If the 17-year locusts were the 17-year cicada, then something else ate your tree. Cicadas have no mouths and do not eat.

Martin


----------



## geo in mi (Nov 14, 2008)

Here ya go...

http://www.acnursery.com/apple_pollinizer.pdf

geo


----------



## katydidagain (Jun 11, 2004)

Paquebot said:


> If the 17-year locusts were the 17-year cicada, then something else ate your tree. Cicadas have no mouths and do not eat.


Tell that to all the people in the DC area who listened to the U of MD "experts", didn't cover their young trees and lost them. The next time around netting was _strongly_ encouraged by the same "wise guys".


----------



## geo in mi (Nov 14, 2008)

katydidagain said:


> Tell that to all the people in the DC area who listened to the U of MD "experts", didn't cover their young trees and lost them. The next time around netting was _strongly_ encouraged by the same "wise guys".


They didn't eat your tree, but, most likely, the females cut slits in the branches and laid their eggs there. If you had a real infestation, a small tree would fall victim to such abuse because of the sheer numbers of females laying eggs in the branches.

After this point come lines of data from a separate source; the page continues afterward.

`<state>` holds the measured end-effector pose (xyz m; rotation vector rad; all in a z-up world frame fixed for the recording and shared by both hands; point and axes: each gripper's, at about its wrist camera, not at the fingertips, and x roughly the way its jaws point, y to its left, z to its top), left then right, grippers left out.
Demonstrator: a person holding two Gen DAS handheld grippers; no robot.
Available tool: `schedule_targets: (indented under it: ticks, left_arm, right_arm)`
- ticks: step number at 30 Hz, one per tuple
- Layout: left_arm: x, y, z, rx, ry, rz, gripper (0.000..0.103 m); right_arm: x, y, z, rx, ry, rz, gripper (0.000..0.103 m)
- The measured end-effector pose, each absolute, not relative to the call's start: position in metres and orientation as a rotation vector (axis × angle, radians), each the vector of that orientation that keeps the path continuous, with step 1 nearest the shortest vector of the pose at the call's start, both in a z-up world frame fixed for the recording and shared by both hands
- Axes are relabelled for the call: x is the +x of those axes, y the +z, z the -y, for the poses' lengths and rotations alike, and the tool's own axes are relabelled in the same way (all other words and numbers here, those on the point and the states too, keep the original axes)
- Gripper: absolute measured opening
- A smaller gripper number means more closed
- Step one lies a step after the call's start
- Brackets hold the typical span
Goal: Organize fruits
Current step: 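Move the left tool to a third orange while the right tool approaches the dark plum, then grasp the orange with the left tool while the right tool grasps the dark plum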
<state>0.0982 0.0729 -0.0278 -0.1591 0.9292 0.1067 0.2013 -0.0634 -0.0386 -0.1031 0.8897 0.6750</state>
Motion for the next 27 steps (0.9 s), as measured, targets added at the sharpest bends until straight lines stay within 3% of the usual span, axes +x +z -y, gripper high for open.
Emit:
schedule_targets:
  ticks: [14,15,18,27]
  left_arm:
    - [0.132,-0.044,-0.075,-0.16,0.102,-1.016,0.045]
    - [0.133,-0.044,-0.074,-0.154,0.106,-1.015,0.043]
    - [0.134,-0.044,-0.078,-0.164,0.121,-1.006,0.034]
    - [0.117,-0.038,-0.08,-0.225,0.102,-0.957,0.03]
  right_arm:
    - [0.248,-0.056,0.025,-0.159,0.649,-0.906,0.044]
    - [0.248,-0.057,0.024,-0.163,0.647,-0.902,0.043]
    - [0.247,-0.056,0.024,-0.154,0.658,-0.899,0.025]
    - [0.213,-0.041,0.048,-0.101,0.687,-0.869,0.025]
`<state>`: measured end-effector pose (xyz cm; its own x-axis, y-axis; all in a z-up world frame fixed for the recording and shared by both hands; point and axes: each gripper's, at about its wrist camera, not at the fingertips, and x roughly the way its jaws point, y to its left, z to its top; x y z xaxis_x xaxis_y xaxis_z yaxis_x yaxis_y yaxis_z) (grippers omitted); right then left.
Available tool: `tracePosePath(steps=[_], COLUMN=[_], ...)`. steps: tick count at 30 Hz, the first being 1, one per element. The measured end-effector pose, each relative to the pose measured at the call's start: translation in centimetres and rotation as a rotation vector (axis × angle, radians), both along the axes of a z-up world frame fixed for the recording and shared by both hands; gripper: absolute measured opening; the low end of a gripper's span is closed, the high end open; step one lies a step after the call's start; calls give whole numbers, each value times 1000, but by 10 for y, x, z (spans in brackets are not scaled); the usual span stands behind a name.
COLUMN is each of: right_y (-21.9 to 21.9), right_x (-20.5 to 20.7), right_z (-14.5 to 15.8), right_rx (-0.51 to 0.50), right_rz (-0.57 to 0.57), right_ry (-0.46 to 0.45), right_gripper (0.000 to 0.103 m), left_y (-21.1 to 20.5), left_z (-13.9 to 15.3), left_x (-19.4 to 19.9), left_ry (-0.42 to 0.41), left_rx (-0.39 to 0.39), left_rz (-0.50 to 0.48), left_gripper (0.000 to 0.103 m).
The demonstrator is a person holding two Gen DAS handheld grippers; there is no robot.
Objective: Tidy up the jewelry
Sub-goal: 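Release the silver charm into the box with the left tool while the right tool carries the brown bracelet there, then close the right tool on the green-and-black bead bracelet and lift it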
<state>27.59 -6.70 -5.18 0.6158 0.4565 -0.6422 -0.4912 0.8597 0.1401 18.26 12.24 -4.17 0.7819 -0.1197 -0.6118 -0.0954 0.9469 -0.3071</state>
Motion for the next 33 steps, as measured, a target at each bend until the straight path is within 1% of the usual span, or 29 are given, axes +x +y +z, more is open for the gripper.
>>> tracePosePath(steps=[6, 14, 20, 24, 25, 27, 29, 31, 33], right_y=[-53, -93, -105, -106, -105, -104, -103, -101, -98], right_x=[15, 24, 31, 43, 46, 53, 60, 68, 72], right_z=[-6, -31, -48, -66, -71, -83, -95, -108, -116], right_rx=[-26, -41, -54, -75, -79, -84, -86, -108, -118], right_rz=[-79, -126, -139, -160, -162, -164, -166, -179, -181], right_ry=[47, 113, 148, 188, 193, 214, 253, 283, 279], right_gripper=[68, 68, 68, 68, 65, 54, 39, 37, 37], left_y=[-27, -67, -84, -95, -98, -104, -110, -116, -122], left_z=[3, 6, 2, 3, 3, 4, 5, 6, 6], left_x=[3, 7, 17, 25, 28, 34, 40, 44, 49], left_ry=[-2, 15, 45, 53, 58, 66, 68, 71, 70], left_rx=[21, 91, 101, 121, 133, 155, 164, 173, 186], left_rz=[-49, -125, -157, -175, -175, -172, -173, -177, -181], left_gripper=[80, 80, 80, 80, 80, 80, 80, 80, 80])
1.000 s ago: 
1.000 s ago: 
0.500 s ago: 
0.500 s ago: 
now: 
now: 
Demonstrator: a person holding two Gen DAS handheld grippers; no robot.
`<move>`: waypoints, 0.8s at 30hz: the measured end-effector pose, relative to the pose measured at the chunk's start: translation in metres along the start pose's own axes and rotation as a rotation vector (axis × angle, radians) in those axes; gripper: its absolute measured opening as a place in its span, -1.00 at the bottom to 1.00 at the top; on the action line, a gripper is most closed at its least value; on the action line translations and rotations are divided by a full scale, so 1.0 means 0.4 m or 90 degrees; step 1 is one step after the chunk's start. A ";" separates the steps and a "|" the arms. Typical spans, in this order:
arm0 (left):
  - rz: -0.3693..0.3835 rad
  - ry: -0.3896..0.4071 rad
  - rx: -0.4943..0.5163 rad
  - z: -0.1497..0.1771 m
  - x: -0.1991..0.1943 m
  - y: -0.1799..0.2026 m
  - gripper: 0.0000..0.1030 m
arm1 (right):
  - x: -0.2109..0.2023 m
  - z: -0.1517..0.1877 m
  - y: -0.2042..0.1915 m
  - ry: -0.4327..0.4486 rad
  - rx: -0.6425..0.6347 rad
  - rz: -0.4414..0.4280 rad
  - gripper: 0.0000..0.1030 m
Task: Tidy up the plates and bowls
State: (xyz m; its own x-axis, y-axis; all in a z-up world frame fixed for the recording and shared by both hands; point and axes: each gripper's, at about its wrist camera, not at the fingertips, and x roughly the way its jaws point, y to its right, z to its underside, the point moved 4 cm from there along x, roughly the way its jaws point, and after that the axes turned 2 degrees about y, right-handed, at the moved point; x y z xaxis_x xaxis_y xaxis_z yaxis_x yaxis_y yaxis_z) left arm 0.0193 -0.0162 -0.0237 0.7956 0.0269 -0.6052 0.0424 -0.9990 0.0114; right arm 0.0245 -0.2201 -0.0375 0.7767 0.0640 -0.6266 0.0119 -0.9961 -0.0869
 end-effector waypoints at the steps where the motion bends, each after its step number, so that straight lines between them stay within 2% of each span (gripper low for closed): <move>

"How Cicadas Harm Trees and Shrubs: 

It's the female that harms trees. Choosing deciduous trees, she cuts two slits in small pencil sized (or smaller) branches and twigs, and lays about 24 eggs. She then goes on to another twig and repeats the process. A female cicada can deposit up to 600 eggs. 

Where infestations are heavy, the egg laying process is repeated on a tremendous number of twigs. This causes the twigs(or ends of the tree) to die, and often break off. With a heavy infestation, it often destroys young trees and bushes. While the damage may look bad on large trees, a mature tree can usually survive the damage. 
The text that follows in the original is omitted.